Question

According to the Sleep Foundation, the average night's sleep is 6.8 hours (Fortune, March 20, 2006). Assume the standard deviation is .4 hours and that the probability distribution is normal. What is the probability that a randomly selected person sleeps more than 8 hours (to 4 decimals)? What is the probability that a randomly selected person sleeps 6 hours or less (to 4 decimals)? Doctors suggest getting between 7 and 9 hours of sleep each night. What percentage of the population gets this much sleep (to the nearest whole number)?

Answer 1

Let
`X` be the random variable for the time a given person from the population spends sleeping.

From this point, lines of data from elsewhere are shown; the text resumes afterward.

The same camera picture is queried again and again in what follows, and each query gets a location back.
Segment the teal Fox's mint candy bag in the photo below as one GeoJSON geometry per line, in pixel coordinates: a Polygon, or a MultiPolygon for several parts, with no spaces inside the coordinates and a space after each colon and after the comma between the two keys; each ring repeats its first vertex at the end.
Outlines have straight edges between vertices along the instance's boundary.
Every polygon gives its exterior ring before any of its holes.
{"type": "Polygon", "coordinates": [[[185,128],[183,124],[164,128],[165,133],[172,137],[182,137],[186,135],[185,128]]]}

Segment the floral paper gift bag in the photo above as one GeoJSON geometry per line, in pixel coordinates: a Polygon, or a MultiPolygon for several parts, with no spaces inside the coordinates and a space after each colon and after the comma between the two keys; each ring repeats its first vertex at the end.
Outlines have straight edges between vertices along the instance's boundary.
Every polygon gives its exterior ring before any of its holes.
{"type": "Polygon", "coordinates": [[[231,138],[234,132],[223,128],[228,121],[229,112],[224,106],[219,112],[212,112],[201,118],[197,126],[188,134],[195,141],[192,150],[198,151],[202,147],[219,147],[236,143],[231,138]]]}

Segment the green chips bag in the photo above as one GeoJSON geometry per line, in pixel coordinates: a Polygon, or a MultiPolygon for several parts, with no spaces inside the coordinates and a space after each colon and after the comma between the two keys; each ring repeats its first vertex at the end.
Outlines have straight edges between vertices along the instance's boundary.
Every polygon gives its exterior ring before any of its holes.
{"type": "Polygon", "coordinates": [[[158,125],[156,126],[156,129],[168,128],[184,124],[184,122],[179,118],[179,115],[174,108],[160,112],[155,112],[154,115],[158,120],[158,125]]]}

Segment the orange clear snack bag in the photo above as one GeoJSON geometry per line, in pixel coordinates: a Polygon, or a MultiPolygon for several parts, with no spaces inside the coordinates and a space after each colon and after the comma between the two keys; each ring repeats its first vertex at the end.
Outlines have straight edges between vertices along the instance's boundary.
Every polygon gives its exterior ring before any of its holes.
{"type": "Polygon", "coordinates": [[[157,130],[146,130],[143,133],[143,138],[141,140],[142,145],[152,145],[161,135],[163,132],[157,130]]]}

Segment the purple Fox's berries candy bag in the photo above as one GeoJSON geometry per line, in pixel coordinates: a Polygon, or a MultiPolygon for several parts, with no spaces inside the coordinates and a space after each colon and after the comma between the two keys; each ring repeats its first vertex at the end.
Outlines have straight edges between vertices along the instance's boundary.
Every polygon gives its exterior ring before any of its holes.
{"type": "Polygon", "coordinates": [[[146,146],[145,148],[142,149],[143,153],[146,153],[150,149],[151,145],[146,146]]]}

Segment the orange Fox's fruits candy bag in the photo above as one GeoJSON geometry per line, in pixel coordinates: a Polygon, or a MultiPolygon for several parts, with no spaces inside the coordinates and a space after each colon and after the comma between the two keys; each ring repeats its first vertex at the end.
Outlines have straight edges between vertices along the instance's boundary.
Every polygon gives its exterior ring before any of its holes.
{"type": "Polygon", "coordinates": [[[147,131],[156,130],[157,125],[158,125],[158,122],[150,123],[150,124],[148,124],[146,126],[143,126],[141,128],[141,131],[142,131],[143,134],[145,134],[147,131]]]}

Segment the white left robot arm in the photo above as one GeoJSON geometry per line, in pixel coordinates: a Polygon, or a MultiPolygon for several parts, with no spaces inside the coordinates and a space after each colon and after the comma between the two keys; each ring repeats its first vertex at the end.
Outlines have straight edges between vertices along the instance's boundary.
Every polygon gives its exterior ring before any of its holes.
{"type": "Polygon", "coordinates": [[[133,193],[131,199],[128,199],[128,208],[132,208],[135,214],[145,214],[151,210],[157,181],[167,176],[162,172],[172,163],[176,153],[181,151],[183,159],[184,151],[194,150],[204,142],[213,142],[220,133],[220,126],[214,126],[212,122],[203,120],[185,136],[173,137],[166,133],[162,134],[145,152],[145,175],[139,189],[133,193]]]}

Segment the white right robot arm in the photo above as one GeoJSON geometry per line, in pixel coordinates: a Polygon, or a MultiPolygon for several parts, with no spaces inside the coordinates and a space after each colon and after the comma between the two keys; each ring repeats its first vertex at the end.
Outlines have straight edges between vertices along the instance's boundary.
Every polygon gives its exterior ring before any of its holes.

With
`X\sim\mathcal N(6.8,0.4^2)` we have

`P(X>8)=P\left((X-6.8)/(0.4)>(8-6.8)/(0.4)\right)=P(Z>3)\approx0.0013`

where
`Z\sim\mathcal N(0,1^2)`.

`P(X\le6)=P\left((X-6.8)/(0.4)\le(6-6.8)/(0.4)\right)=P(Z\le-2)\approx0.0228`

`P(7<X<9)=P\left((7-6.8)/(0.4)<(X-6.8)/(0.4)<(9-6.8)/(0.4)\right)=P(0.5<Z<5.5)\approx0.3085`

Rounded to the nearest whole number, that comes out to about 31%.